• WHAT THE TASK ASKS: Would you pull out every line of the material that contains the string "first"?

(DATA EXCERPT)

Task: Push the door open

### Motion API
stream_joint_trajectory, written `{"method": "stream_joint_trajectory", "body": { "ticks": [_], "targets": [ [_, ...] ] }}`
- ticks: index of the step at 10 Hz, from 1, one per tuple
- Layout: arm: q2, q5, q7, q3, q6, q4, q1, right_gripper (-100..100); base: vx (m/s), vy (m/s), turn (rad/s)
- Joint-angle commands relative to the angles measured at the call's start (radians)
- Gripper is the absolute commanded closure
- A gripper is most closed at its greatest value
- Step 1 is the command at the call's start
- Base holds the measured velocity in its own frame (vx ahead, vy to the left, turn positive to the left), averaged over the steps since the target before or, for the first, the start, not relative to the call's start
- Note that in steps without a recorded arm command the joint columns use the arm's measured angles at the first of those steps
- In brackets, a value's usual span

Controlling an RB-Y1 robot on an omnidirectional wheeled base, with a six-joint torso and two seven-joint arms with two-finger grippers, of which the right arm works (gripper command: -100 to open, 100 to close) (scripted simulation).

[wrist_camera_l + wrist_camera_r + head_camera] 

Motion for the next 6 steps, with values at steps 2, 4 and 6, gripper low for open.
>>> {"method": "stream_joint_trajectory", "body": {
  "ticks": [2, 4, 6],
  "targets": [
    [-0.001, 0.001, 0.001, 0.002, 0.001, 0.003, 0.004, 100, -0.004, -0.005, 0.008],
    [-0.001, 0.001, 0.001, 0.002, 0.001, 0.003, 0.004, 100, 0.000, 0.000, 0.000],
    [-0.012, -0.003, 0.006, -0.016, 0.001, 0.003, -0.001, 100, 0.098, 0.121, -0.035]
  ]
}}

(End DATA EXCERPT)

• SOLUTION TO THIS PROBLEM:
- Base holds the measured velocity in its own frame (vx ahead, vy to the left, turn positive to the left), averaged over the steps since the target before or, for the first, the start, not relative to the call's start
- Note that in steps without a recorded arm command the joint columns use the arm's measured angles at the first of those steps

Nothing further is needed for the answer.